### Activity
Give the data again exactly, without its images.

|---|

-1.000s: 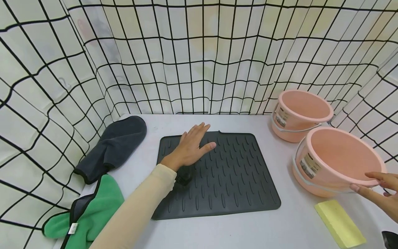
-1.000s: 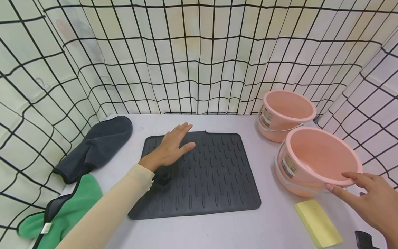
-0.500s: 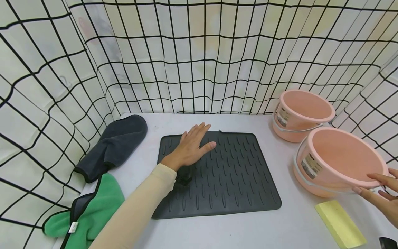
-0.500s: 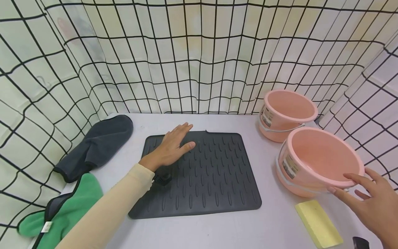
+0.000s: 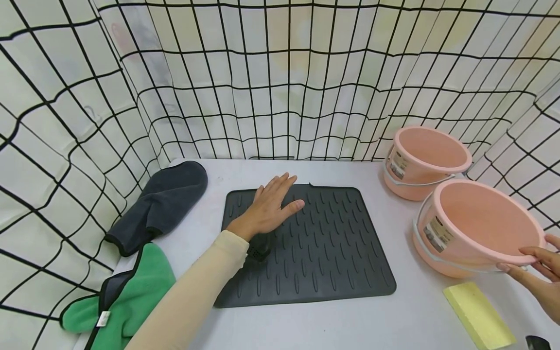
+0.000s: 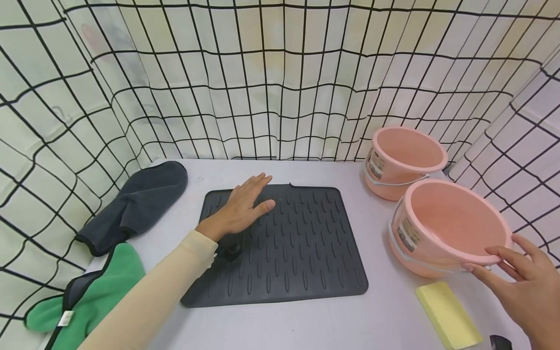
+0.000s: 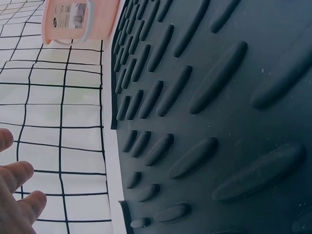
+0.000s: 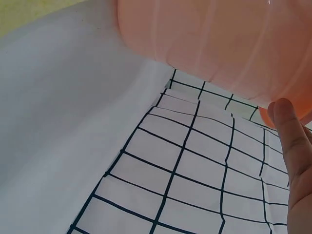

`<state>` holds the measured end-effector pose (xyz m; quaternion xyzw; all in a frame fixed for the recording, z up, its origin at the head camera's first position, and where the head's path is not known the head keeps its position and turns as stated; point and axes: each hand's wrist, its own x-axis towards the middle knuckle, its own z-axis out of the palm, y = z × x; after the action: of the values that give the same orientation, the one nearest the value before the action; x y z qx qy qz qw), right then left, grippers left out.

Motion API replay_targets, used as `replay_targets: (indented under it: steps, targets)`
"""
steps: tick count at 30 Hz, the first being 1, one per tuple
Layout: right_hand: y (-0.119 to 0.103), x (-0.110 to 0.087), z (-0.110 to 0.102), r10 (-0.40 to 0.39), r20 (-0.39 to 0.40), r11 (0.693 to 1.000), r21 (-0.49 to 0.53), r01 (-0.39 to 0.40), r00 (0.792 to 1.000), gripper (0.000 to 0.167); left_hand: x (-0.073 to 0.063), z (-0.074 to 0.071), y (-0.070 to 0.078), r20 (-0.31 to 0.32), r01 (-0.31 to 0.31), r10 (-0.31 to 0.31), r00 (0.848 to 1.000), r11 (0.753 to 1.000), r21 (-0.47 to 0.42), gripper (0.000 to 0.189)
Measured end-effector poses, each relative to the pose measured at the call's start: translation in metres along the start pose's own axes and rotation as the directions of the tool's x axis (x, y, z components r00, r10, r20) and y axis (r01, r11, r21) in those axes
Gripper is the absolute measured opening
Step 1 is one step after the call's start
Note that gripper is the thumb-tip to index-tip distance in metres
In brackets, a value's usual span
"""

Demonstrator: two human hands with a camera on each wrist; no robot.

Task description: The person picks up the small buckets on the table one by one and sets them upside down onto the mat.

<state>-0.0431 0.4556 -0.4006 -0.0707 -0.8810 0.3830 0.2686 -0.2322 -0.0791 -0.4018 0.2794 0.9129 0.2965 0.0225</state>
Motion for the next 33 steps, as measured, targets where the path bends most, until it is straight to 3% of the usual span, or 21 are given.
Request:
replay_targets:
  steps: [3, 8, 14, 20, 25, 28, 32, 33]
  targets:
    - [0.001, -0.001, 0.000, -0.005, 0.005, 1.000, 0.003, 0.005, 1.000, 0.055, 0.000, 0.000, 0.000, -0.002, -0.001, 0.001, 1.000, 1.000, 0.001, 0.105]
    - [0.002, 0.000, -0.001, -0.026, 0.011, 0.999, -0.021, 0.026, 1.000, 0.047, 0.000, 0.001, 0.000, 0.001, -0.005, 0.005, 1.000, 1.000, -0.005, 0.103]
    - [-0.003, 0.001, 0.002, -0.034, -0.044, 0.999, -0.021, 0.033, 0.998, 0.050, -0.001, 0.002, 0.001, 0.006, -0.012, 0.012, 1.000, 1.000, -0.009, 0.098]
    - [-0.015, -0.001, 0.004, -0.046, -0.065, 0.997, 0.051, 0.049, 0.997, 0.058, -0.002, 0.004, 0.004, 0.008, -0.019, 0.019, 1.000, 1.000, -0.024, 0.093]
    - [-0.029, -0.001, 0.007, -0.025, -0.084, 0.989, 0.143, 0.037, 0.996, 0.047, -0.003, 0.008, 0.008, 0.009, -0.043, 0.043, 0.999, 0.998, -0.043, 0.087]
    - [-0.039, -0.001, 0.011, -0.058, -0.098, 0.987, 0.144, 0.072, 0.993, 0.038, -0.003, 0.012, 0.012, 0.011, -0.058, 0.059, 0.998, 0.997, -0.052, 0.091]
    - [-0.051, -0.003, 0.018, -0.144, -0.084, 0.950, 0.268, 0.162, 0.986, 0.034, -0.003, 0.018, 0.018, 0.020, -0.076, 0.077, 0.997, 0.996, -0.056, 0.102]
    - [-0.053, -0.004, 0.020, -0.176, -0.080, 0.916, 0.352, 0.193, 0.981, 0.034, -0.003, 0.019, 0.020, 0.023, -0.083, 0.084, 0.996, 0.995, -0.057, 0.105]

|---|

### Response
-1.000s: 
-1.000s: 
-0.500s: 
-0.500s: 
+0.000s: 
+0.000s: 
+0.000s: 
+0.000s: 

`<state>` holds the measured end-effector pose (xyz m; quaternion xyzw; all in a frame fixed for the recording, z up, its origin at the head camera's first position, and where the head's path is not known the head keeps its position and turns as stated; point and axes: each hand's wrist, its own x-axis towards the middle knuckle, its own z-axis out of the palm, y = z × x; after the action: of the values that give the same orientation, the one nearest the value before the action; x y z qx qy qz qw), right then left, grippers left out.

Motion API replay_targets, used as `replay_targets: (indented under it: steps, targets)`
"""
steps: tick count at 30 Hz, the first being 1, one per tuple
Layout: right_hand: y (-0.119 to 0.103), x (-0.110 to 0.087), z (-0.110 to 0.102), r10 (-0.40 to 0.39), r20 (-0.39 to 0.40), r11 (0.693 to 1.000), r21 (-0.49 to 0.53), r01 (-0.39 to 0.40), r00 (0.792 to 1.000), gripper (0.000 to 0.167); left_hand: x (-0.073 to 0.063), z (-0.074 to 0.071), y (-0.070 to 0.078), r20 (-0.31 to 0.32), r01 (-0.31 to 0.31), r10 (-0.31 to 0.31), r00 (0.848 to 1.000), r11 (0.753 to 1.000), r21 (-0.47 to 0.42), gripper (0.000 to 0.189)
Measured end-effector poses, each relative to the pose measured at the call's start: translation in metres along the start pose's own axes and rotation as the directions of the tool's x axis (x, y, z components r00, r10, r20) and y axis (r01, r11, r21) in those axes
Gripper is the absolute measured opening
Step 1 is one step after the call's start
Note that gripper is the thumb-tip to index-tip distance in metres
In brackets, a value's usual span
"""

Demonstrator: two human hands with a camera on each wrist; no robot.

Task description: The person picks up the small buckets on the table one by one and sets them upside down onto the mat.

<state>-0.0431 0.4556 -0.4006 -0.0707 -0.8810 0.3830 0.2686 -0.2322 -0.0791 -0.4018 0.2794 0.9129 0.2965 0.0225</state>
Motion for the next 33 steps, as measured, targets where the path bends most, until it is straight to 3% of the usual span, or 21 are given.
Request:
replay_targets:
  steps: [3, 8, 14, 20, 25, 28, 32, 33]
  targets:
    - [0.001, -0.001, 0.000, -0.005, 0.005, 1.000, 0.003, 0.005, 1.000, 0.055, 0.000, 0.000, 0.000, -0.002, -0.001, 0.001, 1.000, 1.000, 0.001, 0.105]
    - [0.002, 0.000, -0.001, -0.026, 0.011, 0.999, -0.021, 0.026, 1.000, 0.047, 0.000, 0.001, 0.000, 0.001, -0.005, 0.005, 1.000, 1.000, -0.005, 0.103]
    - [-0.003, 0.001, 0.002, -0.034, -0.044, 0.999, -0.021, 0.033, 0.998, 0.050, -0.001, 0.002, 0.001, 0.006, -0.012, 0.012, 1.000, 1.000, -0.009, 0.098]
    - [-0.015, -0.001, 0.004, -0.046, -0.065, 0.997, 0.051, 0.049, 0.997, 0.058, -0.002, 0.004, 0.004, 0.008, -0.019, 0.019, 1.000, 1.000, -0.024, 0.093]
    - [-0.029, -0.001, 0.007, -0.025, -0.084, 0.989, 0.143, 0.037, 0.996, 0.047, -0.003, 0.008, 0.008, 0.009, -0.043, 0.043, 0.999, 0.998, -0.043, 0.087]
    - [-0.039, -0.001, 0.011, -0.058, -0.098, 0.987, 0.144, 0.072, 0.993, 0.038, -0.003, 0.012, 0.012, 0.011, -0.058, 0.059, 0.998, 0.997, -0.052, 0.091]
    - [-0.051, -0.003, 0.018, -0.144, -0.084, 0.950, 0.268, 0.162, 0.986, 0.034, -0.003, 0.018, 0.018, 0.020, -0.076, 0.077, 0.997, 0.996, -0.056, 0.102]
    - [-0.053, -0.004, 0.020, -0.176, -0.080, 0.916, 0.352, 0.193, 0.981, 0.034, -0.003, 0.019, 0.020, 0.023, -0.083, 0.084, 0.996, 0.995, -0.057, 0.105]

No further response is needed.